In questo scenario si
inserisce la Candidatura al Consiglio d’Europa dell’Itinerario Culturale
“Mediterranean Underwater Cultural Heritage”, che mette in relazione Calabria,
Campania, Puglia, Sicilia, Grecia, Egitto, Israele e Turchia e abbraccia
numerosi punti dell’ecosfera culturale mediterranea dalla Baia Sommersa nei
Campi Flegrei e il Parco Sommerso della Gaiola in Campania, fino alle Isole
Egadi, Pantelleria, Plemminio e Ustica in Sicilia; dai siti di Egnazia, Isole
Tremiti, San Pietro in Bevagna in Puglia, per arrivare a Capo Rizzuto, in
Calabria; e svilupparsi poi nel Mediterraneo orientale con Pavlopetri e
Peristera in Grecia; Alessandria d’Egitto; Cesarea Marittima, in Israele, fino a
Kizlan, in Turchia.
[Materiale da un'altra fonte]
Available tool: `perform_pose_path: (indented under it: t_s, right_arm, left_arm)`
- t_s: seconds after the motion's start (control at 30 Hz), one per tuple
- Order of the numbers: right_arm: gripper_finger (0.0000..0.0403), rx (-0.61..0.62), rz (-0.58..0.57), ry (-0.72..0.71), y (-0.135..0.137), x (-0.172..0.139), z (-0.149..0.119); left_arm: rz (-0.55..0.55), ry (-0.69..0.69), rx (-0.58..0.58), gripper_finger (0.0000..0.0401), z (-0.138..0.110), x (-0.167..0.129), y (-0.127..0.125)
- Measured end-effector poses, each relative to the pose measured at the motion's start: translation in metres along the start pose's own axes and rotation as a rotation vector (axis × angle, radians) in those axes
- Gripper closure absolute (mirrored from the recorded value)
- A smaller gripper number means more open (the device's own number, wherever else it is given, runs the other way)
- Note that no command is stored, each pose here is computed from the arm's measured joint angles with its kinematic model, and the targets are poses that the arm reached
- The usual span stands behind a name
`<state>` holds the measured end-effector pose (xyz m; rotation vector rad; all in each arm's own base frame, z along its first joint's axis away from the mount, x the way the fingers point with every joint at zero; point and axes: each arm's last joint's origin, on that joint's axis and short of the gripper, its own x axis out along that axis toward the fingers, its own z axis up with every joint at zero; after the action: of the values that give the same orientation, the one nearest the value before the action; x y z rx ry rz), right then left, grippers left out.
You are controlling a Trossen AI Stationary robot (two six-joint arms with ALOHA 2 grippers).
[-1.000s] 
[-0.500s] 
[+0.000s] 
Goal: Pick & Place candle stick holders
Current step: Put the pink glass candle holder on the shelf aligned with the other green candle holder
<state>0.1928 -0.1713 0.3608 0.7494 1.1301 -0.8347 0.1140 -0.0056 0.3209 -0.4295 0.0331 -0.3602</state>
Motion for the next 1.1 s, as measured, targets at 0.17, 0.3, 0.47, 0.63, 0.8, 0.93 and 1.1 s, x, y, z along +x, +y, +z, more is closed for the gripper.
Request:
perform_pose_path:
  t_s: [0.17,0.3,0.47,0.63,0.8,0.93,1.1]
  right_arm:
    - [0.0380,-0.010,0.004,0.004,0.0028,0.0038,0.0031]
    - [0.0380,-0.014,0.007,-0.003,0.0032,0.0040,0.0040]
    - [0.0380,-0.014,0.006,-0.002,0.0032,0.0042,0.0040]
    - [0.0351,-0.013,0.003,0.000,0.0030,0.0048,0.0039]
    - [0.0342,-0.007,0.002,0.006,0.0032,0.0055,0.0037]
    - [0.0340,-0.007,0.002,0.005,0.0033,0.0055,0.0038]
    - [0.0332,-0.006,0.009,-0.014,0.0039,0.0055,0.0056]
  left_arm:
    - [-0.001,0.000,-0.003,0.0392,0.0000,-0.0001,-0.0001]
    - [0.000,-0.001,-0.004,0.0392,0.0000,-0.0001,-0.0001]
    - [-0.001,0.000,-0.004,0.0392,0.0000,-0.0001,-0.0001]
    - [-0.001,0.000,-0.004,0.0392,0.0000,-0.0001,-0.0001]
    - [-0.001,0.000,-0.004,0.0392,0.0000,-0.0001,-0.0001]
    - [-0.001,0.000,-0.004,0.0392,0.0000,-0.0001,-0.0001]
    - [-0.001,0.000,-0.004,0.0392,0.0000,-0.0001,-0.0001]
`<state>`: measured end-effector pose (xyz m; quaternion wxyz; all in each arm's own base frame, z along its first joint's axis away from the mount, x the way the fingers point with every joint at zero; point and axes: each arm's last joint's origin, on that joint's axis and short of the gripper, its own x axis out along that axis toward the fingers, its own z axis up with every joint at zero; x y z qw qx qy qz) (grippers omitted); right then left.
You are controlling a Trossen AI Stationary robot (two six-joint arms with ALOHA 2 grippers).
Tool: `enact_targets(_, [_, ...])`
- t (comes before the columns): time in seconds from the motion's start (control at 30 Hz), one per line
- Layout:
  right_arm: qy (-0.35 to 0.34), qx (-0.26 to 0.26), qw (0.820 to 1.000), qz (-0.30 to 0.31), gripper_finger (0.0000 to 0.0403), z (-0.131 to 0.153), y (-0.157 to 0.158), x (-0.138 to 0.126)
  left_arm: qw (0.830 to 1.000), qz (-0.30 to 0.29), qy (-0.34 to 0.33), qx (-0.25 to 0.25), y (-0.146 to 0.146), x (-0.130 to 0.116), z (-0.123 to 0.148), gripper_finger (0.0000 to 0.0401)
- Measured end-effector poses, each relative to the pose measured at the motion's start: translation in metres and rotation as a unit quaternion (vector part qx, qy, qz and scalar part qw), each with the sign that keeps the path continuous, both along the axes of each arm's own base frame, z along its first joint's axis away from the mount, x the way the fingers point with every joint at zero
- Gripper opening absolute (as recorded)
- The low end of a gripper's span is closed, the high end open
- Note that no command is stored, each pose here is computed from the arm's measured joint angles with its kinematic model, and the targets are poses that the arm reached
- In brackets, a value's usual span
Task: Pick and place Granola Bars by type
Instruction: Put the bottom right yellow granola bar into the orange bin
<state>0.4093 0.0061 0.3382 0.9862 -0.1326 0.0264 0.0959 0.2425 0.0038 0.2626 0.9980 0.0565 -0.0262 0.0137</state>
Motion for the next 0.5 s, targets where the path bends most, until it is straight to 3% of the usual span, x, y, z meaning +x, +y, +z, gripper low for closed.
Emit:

La candidatura, una delle novità più affascinanti tra gli itinerari
culturali, che si affianca peraltro al recente riconoscimento della “Rotta di
Enea” come itinerario culturale trans-nazionale del Consiglio d’Europa, è stata
presentata lo scorso 26 novembre con la prima Conferenza Mediterranea sul
turismo archeologico subacqueo - Candidatura al Consiglio d’Europa
dell’Itinerario Culturale “Mediterranean Underwater Cultural Heritage”,
nell’ambito della Borsa Mediterranea del Turismo Archeologico, che si è svolta
a Paestum, anch’essa Patrimonio UNESCO con il Parco nazionale
del Cilento e Vallo di Diano, tra il 25 e il 28 novembre scorsi.